## Your task:
Beginning with the line that holds "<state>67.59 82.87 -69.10" in the data below, give again every line through the one that holds "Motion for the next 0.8", exactly as written.

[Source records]
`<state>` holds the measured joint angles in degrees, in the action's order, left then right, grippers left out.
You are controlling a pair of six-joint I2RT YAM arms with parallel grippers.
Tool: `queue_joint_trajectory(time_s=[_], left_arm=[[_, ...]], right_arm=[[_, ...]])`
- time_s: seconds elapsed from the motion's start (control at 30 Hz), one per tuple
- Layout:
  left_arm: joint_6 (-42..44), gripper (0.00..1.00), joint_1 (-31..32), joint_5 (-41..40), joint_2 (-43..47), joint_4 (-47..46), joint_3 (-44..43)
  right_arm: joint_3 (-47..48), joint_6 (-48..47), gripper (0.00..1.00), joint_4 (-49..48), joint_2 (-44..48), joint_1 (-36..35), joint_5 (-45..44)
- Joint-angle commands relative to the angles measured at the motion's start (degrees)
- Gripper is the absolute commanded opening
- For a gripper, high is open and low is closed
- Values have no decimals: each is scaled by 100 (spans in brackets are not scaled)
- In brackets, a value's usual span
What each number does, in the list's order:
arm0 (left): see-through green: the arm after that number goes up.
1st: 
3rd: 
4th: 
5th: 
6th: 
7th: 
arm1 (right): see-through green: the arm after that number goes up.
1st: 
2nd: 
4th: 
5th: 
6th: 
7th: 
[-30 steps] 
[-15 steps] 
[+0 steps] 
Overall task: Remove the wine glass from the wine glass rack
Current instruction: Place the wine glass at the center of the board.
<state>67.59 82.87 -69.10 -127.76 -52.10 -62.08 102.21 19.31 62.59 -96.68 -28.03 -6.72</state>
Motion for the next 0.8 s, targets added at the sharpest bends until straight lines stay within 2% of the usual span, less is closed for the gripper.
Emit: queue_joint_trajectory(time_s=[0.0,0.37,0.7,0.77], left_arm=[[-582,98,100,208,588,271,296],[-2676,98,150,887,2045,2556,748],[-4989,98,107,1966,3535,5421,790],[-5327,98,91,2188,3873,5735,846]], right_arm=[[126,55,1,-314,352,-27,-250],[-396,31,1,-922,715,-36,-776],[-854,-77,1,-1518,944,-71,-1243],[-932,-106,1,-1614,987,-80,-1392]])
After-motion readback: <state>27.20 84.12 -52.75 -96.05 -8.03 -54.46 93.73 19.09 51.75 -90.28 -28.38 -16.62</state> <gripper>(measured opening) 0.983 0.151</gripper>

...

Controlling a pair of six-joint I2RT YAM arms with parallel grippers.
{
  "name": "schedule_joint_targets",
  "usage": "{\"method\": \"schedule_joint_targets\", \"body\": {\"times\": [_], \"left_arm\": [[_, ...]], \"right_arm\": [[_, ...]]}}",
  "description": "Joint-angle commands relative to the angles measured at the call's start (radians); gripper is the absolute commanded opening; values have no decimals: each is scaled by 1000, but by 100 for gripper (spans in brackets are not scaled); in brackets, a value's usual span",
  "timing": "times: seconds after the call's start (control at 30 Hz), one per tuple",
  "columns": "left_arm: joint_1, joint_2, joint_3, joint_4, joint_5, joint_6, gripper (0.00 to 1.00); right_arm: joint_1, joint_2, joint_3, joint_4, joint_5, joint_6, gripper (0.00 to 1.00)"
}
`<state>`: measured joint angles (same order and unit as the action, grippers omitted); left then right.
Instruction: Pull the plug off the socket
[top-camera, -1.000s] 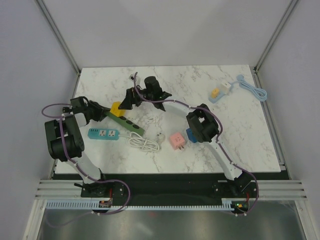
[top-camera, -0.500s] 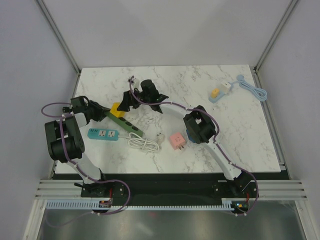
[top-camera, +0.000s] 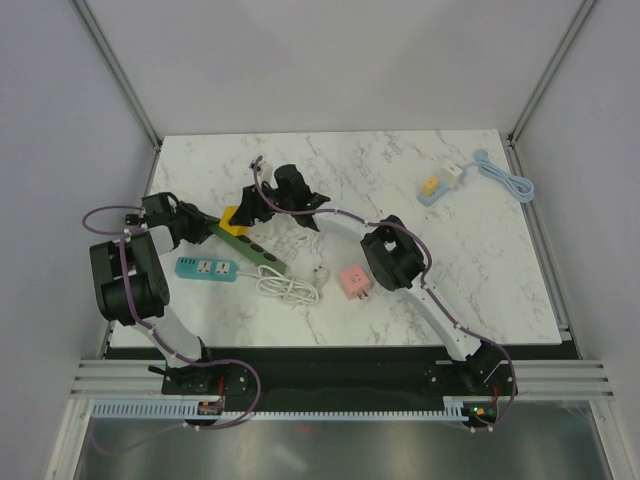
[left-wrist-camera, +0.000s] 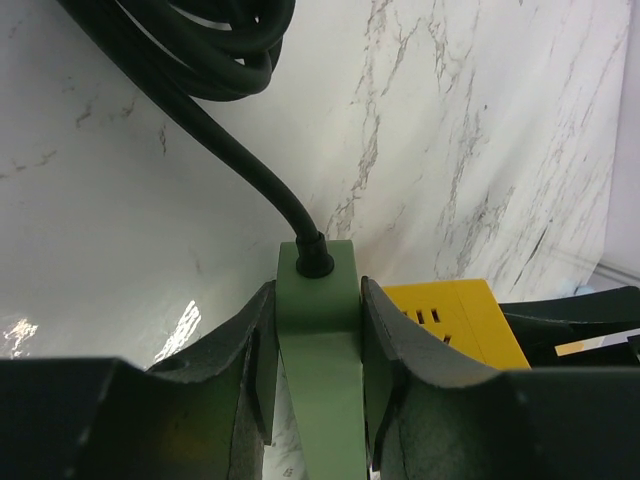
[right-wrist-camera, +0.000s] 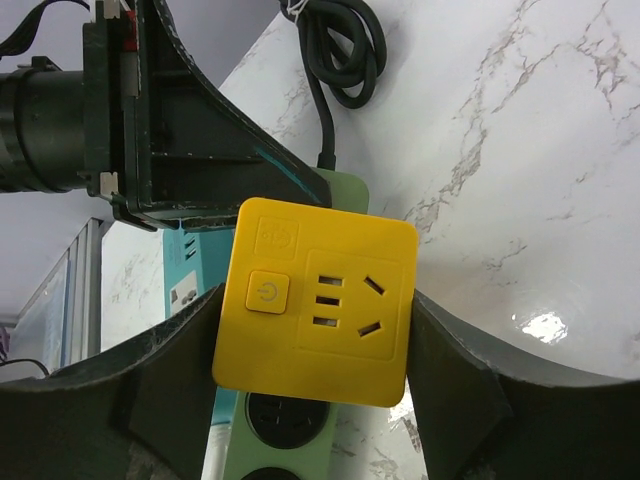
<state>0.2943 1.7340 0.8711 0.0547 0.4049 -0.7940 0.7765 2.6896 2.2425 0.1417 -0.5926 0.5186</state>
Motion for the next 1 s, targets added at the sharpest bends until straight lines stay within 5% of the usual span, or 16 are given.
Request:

## Answer area:
<state>67.59 82.87 -69.10 -127.76 -52.10 -62.08 102.21 19.31 62.59 -96.68 -28.03 -6.72</state>
Motion for the next 0.8 s, targets added at the sharpest bends until straight lines stay within 2% of the usual span, less is closed for the gripper.

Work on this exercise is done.